TASK BRIEF »
Return the following from the records below: each line, word for word, starting with the line that contains "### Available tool" and going on through the line that contains "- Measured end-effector", with nothing outside that range.
━━━━━ SUPPLIED RECORDS
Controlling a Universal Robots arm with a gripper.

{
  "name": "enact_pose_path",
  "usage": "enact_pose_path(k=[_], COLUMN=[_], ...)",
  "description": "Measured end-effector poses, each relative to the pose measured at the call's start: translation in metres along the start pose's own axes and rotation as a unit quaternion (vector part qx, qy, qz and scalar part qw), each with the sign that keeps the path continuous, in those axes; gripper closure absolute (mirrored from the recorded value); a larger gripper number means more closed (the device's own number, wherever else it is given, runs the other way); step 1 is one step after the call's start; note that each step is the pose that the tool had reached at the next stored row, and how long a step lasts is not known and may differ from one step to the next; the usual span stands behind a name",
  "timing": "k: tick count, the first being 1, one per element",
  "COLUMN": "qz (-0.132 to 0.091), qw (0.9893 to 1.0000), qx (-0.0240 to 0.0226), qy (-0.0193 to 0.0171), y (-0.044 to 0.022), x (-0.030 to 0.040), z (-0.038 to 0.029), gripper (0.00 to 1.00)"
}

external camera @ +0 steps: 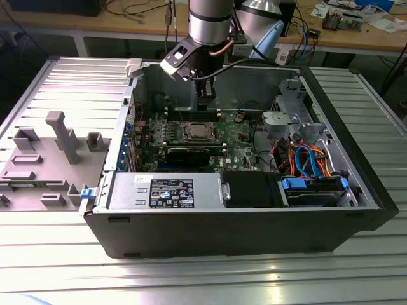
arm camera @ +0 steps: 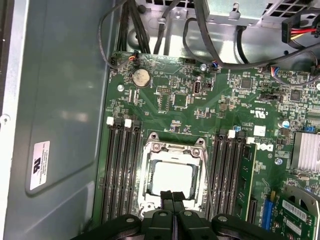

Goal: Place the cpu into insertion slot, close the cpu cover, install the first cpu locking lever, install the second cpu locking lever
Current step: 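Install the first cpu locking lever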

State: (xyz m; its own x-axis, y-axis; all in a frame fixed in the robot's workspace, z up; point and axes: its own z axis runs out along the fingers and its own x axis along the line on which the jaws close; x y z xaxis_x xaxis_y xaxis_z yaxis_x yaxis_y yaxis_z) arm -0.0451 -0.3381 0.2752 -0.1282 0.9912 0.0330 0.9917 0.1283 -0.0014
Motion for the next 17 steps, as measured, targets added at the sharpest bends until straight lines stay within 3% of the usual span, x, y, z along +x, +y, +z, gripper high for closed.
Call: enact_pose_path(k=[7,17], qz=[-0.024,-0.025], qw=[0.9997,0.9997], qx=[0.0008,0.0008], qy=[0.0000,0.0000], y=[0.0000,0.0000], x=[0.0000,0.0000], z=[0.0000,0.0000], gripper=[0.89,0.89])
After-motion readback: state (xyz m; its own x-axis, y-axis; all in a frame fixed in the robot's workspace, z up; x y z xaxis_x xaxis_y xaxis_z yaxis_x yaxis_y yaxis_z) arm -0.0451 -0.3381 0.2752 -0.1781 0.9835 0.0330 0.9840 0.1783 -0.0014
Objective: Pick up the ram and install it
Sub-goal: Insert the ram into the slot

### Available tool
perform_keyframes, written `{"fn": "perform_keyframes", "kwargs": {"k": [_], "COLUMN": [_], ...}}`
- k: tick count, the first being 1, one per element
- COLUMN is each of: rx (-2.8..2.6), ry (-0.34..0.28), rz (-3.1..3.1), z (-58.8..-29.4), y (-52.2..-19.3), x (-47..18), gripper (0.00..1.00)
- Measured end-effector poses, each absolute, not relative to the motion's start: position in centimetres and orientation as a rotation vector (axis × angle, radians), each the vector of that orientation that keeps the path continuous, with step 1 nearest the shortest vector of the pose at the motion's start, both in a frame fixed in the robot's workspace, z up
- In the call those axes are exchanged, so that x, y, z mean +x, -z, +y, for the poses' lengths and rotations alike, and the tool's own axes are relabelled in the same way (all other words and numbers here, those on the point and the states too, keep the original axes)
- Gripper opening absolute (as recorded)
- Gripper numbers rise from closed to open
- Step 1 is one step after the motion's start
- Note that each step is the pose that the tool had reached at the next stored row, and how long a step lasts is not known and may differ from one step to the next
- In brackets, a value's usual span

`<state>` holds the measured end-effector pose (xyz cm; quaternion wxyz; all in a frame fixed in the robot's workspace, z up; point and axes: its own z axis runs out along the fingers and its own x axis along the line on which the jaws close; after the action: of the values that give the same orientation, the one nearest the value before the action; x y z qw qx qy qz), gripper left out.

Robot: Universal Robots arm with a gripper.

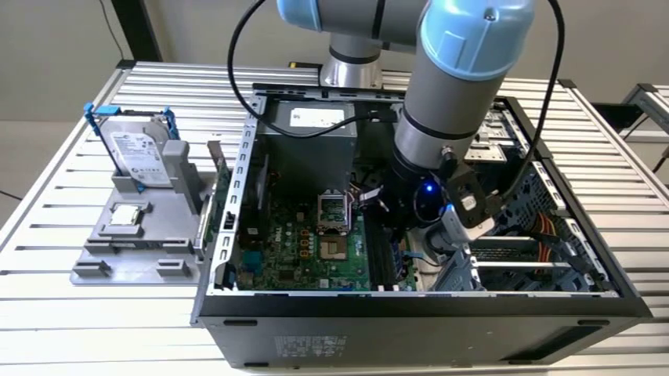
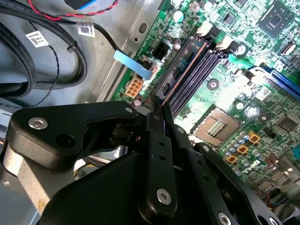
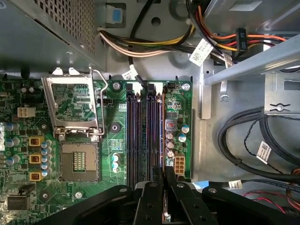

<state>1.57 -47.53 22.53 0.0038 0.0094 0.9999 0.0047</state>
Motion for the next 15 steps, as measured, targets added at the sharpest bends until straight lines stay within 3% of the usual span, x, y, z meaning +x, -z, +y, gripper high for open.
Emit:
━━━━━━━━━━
TASK RESULT »
### Available tool
perform_keyframes, written `{"fn": "perform_keyframes", "kwargs": {"k": [_], "COLUMN": [_], ...}}`
- k: tick count, the first being 1, one per element
- COLUMN is each of: rx (-2.8..2.6), ry (-0.34..0.28), rz (-3.1..3.1), z (-58.8..-29.4), y (-52.2..-19.3), x (-47..18), gripper (0.00..1.00)
- Measured end-effector poses, each absolute, not relative to the motion's start: position in centimetres and orientation as a rotation vector (axis × angle, radians), each the vector of that orientation that keeps the path continuous, with step 1 nearest the shortest vector of the pose at the motion's start, both in a frame fixed in the robot's workspace, z up

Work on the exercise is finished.